Nitrogen mineralisation data was collected from 73 grower paddocks (including those used in the AonG project) in the LRZ, MRZ and HRZ, between 2013 and 2016. Data was also collected from the SCRIME long-term rotation/tillage experiment at Longerenong (Armstrong et al. 2019). The contribution of net in-crop N mineralisation (net ICM – the balance of N mineralised from soil organic matter and crop residues minus N immobilised by soil microbes) to crop N supply was assessed in all studies. Net ICM of N was estimated as the difference between measurable N supply (mineral N measured at sowing plus fertiliser inputs minus the sum of mineral N measured and crop N uptake at maturity) based on the procedure used by Armstrong et al. (1997):
Net ICM (kg N/ha) = Crop N x 1.1 + SNM – (SNS + Nfert)………….Equation 1
Where Crop N is the total amount of N contained in the shoots of the crop at maturity multiplied by 1.1 to estimate the fraction of N allocated to roots (Angus 2001; Gan et al. 2011). SNM and SNS are soil nitrate (0 – 1.2m) at maturity and at sowing, respectively, and Nfert is applied fertiliser N. Only nitrate data was used for this calculation and not ammonium, since most mineral N in dryland cropping soils is rapidly converted to nitrate.
Results and discussion
Available N at sowing
The amount of mineral N in the profile prior to or just after sowing is a crucial indicator of soil N supply for the coming season.

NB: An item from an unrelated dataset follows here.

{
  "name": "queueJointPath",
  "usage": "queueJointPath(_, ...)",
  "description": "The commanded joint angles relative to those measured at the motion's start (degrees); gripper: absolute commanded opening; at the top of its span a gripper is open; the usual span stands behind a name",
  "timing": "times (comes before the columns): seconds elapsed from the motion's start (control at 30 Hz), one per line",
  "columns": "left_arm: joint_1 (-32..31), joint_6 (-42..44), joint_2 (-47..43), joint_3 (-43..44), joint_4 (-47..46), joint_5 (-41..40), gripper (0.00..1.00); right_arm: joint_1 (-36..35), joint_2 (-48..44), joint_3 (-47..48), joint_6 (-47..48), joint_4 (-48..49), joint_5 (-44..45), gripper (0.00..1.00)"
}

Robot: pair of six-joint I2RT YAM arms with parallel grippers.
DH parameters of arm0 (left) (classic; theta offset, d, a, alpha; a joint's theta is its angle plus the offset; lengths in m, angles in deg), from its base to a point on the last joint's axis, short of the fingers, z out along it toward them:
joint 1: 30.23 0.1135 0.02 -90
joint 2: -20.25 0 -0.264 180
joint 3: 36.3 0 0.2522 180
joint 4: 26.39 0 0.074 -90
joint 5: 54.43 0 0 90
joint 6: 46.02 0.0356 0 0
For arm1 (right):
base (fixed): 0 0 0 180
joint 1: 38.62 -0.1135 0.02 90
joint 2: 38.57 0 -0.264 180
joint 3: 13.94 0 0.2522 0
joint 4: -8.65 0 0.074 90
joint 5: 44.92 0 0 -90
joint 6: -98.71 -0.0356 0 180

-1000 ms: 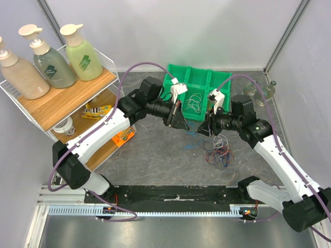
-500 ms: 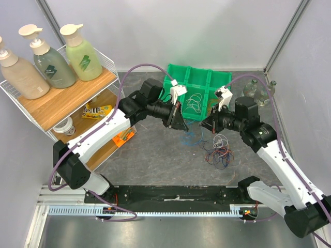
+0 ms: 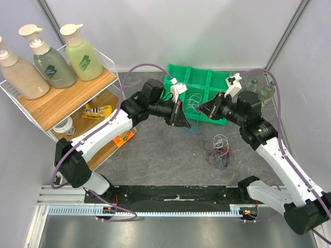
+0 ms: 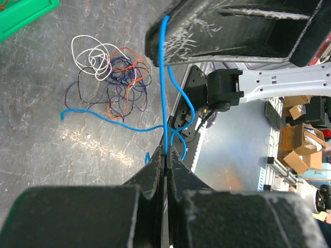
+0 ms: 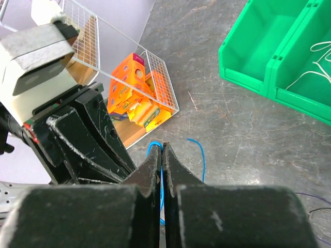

In some circumstances, sufficient N can mineralise over the preceding summer/autumn fallow, to meet crop requirements, without the need to add additional N (Dunsford 2019; Harris et al. 2016). At present, only a minority of paddocks are tested for mineral N in deeper profile layers (‘deep N’), due principally to logistical challenges (Sean Mason 2020 pers. comm; project 9176604) such as access to a suitable soil sampler. As an alternative to direct measurement, estimates of likely mineral N can potentially be made by considering the previous rotation and rainfall. As data from SCRIME shows (Table 1), pre-sowing mineral N can be influenced equally by fallow summer/autumn rainfall (Figure 1) as by previous rotation (Armstrong et al. 2019). As such, delaying direct assessment of mineral soil N supply until after sowing may provide growers with increased confidence in both the starting point of N supply to a crop and potential grain yields.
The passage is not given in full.